# [Data shown]
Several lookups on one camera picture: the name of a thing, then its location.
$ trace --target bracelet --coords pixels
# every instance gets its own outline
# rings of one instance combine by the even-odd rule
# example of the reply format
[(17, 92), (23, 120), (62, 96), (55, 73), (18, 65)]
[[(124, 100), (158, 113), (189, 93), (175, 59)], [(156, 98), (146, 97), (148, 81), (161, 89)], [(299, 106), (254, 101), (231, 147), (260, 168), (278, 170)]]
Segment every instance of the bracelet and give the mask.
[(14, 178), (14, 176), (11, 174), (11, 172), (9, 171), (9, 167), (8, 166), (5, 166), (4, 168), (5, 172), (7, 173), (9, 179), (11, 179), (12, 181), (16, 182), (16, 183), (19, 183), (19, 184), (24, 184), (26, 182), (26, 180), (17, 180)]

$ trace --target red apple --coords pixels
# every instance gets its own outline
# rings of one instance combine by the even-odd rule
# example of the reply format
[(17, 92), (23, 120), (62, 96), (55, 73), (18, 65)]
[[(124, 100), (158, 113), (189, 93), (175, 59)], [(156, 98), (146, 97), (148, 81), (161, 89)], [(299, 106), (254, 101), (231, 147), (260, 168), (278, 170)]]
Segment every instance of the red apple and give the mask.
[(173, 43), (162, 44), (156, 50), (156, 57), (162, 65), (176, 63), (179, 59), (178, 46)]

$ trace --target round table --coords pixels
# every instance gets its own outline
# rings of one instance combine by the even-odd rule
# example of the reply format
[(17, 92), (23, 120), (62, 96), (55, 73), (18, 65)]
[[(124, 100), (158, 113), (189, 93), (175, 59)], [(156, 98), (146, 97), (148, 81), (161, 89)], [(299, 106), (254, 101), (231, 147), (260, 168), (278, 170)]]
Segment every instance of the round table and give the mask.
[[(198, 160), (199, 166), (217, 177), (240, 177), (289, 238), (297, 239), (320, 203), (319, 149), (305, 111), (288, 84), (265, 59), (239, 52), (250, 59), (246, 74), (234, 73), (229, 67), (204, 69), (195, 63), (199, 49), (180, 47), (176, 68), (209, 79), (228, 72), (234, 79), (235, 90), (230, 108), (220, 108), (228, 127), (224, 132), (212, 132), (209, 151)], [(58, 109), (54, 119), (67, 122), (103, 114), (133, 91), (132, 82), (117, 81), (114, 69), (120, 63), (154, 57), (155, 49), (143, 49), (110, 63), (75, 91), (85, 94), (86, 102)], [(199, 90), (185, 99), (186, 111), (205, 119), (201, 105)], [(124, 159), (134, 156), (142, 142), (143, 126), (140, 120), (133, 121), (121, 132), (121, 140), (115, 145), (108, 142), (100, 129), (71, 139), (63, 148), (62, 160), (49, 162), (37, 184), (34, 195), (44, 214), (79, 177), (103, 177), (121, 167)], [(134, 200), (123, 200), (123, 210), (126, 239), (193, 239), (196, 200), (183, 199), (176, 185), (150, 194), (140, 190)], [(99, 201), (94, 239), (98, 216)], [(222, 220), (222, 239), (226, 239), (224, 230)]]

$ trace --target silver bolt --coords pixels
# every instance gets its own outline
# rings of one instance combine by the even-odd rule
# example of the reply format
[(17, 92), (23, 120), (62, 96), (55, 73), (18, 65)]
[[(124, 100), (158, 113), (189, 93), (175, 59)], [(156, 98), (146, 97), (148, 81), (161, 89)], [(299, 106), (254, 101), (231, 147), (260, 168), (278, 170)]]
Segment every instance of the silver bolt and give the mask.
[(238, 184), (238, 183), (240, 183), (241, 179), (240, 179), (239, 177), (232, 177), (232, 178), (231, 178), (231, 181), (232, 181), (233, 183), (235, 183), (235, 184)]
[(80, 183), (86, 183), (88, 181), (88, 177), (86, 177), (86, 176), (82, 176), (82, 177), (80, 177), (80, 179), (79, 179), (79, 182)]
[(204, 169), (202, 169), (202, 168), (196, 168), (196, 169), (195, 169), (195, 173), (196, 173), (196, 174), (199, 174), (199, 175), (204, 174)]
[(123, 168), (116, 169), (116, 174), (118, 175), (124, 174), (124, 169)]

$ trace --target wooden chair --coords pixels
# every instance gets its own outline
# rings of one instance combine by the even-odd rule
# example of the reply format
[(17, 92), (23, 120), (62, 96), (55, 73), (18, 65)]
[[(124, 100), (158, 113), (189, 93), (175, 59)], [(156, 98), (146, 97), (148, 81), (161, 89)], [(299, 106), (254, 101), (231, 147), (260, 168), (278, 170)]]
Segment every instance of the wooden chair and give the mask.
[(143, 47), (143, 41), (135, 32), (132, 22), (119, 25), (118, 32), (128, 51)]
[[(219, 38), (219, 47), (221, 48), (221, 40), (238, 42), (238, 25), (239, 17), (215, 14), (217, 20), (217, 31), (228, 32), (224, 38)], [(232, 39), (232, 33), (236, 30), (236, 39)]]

==

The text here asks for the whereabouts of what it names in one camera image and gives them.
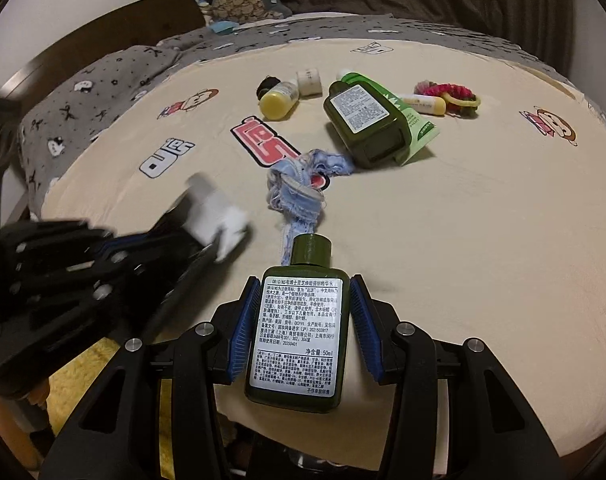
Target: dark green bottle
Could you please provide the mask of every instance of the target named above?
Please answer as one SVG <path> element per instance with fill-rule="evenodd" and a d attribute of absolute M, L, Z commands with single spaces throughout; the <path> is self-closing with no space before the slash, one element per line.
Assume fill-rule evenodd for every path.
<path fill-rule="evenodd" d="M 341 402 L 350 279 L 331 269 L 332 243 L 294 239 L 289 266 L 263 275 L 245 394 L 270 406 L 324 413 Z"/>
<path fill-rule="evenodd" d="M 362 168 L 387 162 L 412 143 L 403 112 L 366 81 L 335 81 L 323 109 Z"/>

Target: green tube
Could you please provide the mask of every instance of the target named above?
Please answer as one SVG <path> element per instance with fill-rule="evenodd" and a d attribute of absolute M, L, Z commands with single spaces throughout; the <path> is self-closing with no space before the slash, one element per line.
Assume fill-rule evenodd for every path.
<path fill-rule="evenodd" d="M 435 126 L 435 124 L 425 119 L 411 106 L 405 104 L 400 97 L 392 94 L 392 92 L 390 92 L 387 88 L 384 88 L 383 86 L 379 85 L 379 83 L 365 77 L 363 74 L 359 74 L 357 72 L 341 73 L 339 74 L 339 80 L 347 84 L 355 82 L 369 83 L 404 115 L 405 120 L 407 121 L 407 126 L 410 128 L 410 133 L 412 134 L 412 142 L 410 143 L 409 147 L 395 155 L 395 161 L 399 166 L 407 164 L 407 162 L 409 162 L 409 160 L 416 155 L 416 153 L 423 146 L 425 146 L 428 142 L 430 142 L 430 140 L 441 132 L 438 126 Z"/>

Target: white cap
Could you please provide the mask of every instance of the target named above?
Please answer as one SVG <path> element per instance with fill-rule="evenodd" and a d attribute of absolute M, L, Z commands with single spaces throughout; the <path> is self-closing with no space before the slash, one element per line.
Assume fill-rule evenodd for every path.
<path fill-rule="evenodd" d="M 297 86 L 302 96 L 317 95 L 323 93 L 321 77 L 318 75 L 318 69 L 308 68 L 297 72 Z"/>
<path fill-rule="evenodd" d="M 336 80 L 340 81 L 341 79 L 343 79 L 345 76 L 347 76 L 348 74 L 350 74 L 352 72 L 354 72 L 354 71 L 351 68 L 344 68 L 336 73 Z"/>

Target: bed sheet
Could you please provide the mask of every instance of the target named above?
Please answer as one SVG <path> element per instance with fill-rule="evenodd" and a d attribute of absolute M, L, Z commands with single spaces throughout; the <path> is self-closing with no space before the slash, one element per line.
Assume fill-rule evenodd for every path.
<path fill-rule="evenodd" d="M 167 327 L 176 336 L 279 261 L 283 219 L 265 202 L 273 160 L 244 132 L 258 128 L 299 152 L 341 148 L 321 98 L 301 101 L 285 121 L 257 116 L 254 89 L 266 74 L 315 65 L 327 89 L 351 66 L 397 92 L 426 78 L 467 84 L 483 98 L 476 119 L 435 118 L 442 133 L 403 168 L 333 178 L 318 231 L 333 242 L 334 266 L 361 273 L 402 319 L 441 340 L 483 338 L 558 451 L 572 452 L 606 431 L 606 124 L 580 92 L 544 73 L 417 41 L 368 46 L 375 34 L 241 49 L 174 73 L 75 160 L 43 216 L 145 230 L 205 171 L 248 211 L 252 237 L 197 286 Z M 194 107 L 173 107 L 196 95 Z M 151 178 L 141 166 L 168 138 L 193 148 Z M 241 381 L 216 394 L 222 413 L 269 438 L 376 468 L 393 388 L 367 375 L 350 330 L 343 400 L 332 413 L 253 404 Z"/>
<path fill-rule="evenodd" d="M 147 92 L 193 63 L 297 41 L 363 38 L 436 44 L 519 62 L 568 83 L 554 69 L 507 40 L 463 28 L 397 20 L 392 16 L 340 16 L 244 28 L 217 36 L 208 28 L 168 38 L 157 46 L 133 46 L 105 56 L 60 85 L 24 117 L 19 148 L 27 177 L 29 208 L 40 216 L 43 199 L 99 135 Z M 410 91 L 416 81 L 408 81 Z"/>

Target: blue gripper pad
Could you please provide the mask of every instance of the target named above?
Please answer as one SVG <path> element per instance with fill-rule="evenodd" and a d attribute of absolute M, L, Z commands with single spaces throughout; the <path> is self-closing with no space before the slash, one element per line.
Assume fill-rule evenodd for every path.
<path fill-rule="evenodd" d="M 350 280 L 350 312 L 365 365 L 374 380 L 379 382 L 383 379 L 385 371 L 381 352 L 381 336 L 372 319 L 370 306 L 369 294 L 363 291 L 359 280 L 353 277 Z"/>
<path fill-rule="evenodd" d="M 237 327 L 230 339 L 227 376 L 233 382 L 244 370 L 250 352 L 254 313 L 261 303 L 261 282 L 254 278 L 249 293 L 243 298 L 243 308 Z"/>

==

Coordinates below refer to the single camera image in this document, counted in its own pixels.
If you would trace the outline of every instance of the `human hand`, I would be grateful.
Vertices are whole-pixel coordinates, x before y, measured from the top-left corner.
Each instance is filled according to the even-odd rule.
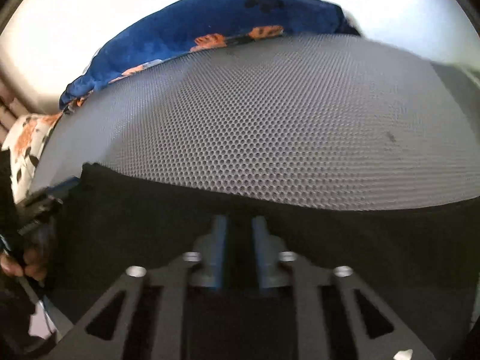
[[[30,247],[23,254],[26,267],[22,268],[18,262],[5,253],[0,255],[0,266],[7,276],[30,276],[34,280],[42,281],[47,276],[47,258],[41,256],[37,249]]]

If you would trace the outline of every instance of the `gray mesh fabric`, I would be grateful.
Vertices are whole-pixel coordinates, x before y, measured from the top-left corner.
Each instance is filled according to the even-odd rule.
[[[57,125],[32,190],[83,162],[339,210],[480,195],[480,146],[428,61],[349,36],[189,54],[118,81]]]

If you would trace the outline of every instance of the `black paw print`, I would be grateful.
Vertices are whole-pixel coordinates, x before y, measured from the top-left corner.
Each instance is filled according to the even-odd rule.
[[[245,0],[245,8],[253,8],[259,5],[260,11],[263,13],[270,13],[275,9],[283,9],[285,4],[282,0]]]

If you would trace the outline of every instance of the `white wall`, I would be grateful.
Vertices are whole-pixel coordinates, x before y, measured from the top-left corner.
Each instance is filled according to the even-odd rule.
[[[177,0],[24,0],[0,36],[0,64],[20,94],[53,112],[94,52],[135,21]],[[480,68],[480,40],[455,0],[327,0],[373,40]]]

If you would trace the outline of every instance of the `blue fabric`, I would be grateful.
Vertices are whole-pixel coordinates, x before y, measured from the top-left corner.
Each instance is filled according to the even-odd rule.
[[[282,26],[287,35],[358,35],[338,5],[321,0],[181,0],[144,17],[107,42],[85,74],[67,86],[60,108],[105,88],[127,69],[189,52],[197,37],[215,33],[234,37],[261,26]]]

# [Required action]
Number of lines holding the word "would" in the material: give this value and nothing more.

# [Finished exercise]
5